For a steady one-dimensional flow through a propulsion device: $F = \dot{m}(V_e - V_0) + (p_e - p_0)A_e.$

Where:

$F$ : net thrust
$V_0$ : freestream velocity
$V_e$ : exhaust velocity
$p_e, A_e$ : exit static pressure and area

If $p_e \approx p_0$ , pressure thrust is negligible: $F \approx \dot{m}(V_e - V_0).$

1.2 Energy Balance

Total energy change per unit mass: $h_0 = h + \frac{V^2}{2} = \text{constant (adiabatic flow)}.$

Propulsive power: $P = F V_0.$

2. Specific Impulse and Efficiency Metrics

2.1 Specific Impulse

$I_{sp} = \frac{F}{\dot{m}_f g_0}.$

2.2 Thrust Specific Fuel Consumption (TSFC)

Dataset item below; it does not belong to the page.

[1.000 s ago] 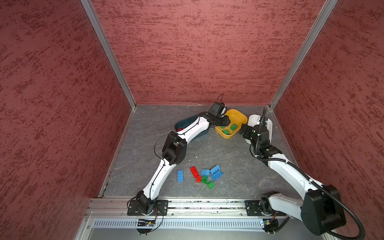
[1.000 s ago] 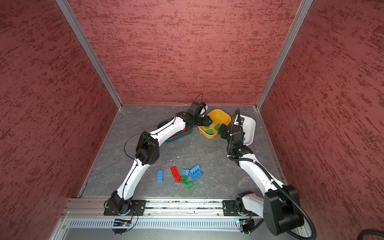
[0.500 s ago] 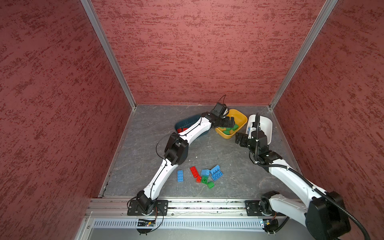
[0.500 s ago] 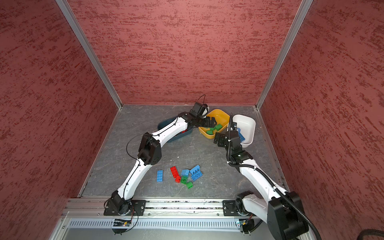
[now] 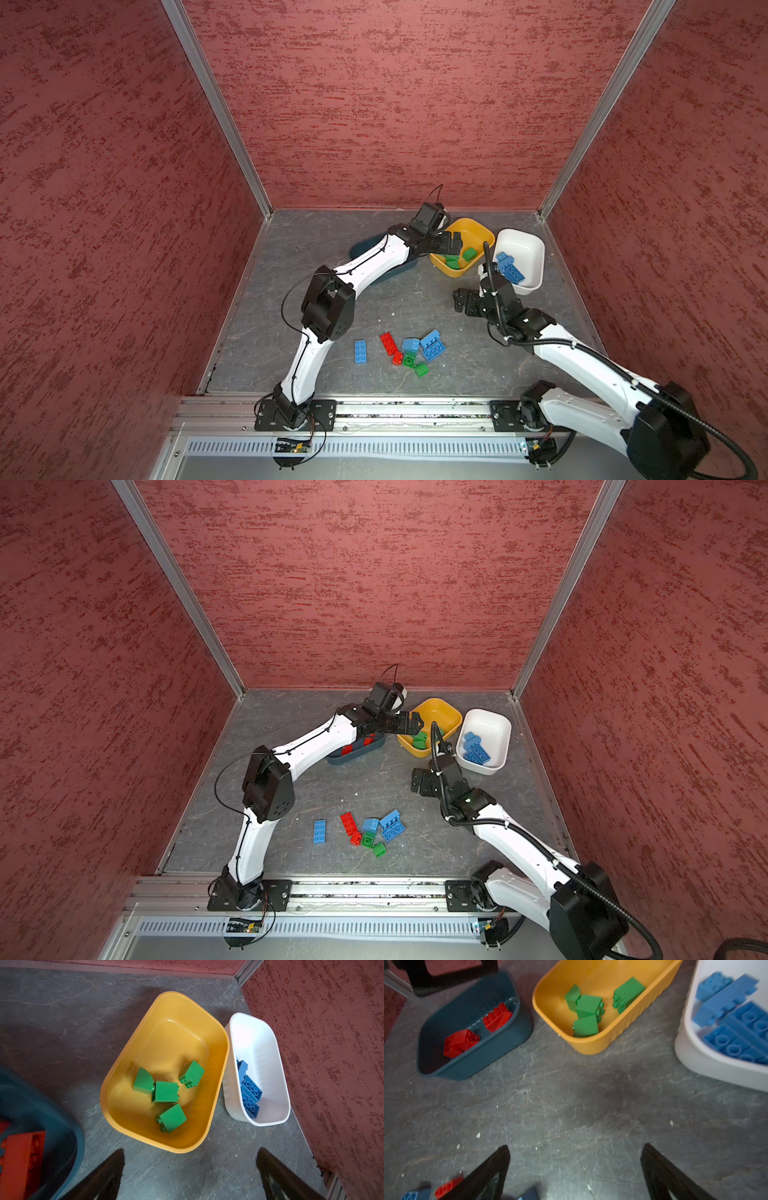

$\text{TSFC} = \frac{\dot{m}_f}{F}.$

2.3 Propulsive Efficiency

$\eta_p = \frac{2V_0}{V_e + V_0}.$

Maximum $\eta_p$ when $V_e \approx V_0$ — thus high mass flow, low jet velocity engines (turbofans) are more efficient.

2.4 Overall Efficiency

$\eta_o = \eta_p \eta_{th}.$ Where $\eta_{th}$ is thermal efficiency of the cycle.

3. The Ideal Brayton Cycle for Jet Propulsion

3.1 Process Steps

Isentropic compression in inlet and compressor.
Constant-pressure heat addition in combustor.
Isentropic expansion in turbine and nozzle.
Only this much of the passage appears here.